Mal beyanım da ortadadır. Oturduğum bir daire, tek katlı tuğladan bir bağ evi, kitaplarım, kiralık bir yerde hizmet veren küçük bir yayınevim... Ticaretle bizzat meşgul olmuyorum. Altı aydır dükkanıma bir kere uğramadım.

Hîn-i hâcette lazım olacak birkaç bin lira dışında birikmiş param, banka hesabım, servetim yoktur.

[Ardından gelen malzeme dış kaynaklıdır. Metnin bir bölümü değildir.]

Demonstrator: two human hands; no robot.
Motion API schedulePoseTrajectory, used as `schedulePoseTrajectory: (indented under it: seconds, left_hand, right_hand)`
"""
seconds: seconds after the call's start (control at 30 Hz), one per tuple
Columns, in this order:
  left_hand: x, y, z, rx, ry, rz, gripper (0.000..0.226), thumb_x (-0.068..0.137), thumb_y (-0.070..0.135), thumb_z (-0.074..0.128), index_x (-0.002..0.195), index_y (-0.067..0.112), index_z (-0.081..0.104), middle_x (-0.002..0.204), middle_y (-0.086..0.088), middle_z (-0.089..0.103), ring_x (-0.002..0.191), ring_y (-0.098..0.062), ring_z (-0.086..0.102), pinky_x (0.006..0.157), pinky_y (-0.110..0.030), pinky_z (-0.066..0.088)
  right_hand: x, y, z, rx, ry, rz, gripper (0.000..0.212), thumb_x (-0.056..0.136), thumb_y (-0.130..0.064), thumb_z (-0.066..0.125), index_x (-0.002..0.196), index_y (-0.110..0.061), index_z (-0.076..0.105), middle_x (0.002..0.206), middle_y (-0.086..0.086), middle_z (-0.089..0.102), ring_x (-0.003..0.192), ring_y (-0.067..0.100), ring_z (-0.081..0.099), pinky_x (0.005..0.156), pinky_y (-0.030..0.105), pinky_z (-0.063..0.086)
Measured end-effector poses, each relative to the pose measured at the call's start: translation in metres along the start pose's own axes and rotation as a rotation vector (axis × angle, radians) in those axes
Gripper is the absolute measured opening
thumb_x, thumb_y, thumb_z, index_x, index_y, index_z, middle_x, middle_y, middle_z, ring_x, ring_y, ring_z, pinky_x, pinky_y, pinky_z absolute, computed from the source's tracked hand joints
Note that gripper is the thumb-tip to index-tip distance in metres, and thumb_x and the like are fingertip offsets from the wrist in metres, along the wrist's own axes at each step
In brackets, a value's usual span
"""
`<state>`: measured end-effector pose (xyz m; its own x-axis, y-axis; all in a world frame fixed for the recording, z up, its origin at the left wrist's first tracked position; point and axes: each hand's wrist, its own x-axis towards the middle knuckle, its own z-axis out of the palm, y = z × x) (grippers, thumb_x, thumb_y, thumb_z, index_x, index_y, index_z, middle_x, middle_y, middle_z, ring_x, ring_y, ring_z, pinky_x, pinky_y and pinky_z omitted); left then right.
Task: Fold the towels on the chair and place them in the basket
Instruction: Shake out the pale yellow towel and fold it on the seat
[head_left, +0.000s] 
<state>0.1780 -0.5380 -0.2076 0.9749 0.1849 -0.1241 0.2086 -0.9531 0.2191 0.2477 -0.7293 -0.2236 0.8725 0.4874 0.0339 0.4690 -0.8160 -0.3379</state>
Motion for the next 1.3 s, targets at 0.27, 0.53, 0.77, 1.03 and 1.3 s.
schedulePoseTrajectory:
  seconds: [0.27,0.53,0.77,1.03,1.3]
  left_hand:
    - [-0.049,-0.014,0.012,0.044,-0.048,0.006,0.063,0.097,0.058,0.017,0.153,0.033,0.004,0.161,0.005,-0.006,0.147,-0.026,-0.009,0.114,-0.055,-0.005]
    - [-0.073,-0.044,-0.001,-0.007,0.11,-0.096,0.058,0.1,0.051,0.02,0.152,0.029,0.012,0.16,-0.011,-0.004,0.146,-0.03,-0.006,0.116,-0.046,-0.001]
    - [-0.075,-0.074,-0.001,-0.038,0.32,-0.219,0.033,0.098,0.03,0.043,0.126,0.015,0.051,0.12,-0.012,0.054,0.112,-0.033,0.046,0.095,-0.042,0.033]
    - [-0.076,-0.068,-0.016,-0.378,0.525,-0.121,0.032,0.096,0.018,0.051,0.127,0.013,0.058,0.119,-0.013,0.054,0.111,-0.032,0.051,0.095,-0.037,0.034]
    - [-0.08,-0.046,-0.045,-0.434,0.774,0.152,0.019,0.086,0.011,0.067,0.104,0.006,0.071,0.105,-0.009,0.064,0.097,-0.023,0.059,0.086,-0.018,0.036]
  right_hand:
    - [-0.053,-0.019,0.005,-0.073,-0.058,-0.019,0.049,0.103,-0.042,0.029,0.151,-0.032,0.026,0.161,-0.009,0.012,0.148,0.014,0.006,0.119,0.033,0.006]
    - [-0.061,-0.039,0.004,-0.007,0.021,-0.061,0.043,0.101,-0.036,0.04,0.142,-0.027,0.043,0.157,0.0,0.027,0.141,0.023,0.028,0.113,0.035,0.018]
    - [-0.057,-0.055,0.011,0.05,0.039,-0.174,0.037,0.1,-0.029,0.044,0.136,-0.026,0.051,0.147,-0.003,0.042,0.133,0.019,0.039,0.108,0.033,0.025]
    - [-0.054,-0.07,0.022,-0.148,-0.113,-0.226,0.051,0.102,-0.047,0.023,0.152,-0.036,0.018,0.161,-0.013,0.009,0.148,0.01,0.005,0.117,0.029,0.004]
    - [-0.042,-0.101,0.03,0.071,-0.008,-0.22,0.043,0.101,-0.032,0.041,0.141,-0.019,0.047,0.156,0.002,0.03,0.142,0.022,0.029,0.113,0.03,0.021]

Bankamatik, çek defteri kullanmam.

Bazıları aleyhimde yalanlar, iftiralar uyduruyor.

Din tahsili yapmamışım, kendimi büyük din alimi görüyormuşum... Ben nerede, din alimliği nerede... Ehl-i Sünnete göre iki kere iki dört eder kesinlikteki dinî gerçekleri, bilgileri, hükümleri yazmak din alimliği taslamak mıdır?

Tesettürü savunmak için din alimi mi olmak gerekir?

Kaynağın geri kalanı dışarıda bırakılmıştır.